*Requirement*: Repeat exactly, please, the lines that begin at the start of the listing and end at the line holding "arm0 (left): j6".

Recorded data: Begin

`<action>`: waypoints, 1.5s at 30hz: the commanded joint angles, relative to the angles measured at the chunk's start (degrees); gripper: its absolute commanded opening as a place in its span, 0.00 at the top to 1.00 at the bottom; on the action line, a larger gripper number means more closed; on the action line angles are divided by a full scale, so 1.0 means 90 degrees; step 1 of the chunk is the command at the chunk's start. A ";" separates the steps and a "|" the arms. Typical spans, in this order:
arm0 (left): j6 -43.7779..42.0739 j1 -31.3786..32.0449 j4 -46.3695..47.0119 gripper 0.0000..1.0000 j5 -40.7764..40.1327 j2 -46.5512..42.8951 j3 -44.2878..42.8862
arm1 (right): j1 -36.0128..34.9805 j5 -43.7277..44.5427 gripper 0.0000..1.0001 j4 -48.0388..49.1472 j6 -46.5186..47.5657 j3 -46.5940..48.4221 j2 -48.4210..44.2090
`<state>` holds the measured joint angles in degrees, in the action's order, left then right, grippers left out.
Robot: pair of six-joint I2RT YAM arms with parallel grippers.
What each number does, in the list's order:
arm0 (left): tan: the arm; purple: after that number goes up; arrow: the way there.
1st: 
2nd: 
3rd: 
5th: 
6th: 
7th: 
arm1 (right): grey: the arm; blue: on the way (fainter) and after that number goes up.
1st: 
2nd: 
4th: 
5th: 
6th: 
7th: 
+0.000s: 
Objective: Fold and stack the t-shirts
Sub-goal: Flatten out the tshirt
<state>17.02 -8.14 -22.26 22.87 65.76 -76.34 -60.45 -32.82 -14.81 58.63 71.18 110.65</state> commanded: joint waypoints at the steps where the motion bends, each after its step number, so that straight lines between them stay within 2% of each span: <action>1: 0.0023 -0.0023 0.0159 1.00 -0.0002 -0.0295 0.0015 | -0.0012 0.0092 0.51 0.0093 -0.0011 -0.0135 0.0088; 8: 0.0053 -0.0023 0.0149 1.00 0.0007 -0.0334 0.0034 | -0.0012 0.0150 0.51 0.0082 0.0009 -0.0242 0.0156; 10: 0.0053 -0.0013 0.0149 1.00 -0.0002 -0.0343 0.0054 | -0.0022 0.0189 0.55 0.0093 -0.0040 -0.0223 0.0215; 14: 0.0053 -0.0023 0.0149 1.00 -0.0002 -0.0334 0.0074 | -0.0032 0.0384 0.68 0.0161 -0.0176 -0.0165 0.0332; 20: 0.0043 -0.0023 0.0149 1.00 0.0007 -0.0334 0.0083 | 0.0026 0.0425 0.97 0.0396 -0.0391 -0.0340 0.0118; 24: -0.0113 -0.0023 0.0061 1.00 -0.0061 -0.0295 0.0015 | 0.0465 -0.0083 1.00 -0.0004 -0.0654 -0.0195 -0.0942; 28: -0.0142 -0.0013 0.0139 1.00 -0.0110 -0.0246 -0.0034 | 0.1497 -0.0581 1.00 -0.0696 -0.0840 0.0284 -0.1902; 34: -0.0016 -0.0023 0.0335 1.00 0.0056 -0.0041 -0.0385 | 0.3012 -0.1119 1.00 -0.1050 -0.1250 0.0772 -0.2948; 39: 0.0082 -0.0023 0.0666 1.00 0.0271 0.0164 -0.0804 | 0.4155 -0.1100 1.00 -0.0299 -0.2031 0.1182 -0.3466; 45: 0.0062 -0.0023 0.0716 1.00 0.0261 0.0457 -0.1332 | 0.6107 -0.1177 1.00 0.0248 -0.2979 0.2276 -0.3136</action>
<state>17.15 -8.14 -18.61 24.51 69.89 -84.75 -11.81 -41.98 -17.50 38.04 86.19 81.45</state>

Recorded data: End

*Exercise solution*:
`<action>`: waypoints, 1.5s at 30hz: the commanded joint angles, relative to the angles measured at the chunk's start (degrees); gripper: its absolute commanded opening as a place in its span, 0.00 at the top to 1.00 at the bottom; on the action line, a larger gripper number means more closed; on the action line angles are divided by a full scale, so 1.0 means 90 degrees; step 1 of the chunk is the command at the chunk's start. A ";" separates the steps and a "|" the arms. Typical spans, in this order:
arm0 (left): j6 -43.7779..42.0739 j1 -31.3786..32.0449 j4 -46.3695..47.0119 gripper 0.0000..1.0000 j5 -40.7764..40.1327 j2 -46.5512..42.8951 j3 -44.2878..42.8862

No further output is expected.